• REQUIRED WORK:
Copy out the line containing "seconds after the" and each line after it, through the last one in the material, exactly as written.

[Start of section]

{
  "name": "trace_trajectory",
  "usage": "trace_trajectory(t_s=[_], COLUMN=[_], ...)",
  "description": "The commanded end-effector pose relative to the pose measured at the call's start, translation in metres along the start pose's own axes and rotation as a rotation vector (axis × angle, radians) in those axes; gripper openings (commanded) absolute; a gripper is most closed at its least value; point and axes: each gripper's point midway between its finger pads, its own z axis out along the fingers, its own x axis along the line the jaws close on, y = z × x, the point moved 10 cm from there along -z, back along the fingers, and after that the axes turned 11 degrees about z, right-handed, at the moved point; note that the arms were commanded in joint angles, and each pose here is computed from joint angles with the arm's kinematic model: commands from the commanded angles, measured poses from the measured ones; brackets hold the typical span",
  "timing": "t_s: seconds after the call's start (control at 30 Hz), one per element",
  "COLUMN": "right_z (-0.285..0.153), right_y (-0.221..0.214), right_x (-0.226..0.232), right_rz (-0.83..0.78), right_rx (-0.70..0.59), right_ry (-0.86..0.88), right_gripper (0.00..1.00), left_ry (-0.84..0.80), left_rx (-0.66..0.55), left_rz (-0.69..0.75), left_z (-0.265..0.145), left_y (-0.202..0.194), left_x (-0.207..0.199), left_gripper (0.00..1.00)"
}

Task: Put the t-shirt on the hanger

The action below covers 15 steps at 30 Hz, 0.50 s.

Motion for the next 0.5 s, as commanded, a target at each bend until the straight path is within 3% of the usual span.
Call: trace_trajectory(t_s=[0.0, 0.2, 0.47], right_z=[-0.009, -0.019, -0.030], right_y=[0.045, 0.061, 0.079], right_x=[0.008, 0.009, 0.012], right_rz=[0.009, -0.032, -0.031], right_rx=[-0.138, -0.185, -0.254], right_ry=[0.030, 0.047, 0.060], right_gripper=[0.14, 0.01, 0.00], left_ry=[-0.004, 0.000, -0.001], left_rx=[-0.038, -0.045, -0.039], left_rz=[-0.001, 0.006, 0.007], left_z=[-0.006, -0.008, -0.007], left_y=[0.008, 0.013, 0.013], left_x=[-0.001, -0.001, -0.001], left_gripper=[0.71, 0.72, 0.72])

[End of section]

• SOLUTION BELOW:
  "timing": "t_s: seconds after the call's start (control at 30 Hz), one per element",
  "COLUMN": "right_z (-0.285..0.153), right_y (-0.221..0.214), right_x (-0.226..0.232), right_rz (-0.83..0.78), right_rx (-0.70..0.59), right_ry (-0.86..0.88), right_gripper (0.00..1.00), left_ry (-0.84..0.80), left_rx (-0.66..0.55), left_rz (-0.69..0.75), left_z (-0.265..0.145), left_y (-0.202..0.194), left_x (-0.207..0.199), left_gripper (0.00..1.00)"
}

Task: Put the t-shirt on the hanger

The action below covers 15 steps at 30 Hz, 0.50 s.

Motion for the next 0.5 s, as commanded, a target at each bend until the straight path is within 3% of the usual span.
Call: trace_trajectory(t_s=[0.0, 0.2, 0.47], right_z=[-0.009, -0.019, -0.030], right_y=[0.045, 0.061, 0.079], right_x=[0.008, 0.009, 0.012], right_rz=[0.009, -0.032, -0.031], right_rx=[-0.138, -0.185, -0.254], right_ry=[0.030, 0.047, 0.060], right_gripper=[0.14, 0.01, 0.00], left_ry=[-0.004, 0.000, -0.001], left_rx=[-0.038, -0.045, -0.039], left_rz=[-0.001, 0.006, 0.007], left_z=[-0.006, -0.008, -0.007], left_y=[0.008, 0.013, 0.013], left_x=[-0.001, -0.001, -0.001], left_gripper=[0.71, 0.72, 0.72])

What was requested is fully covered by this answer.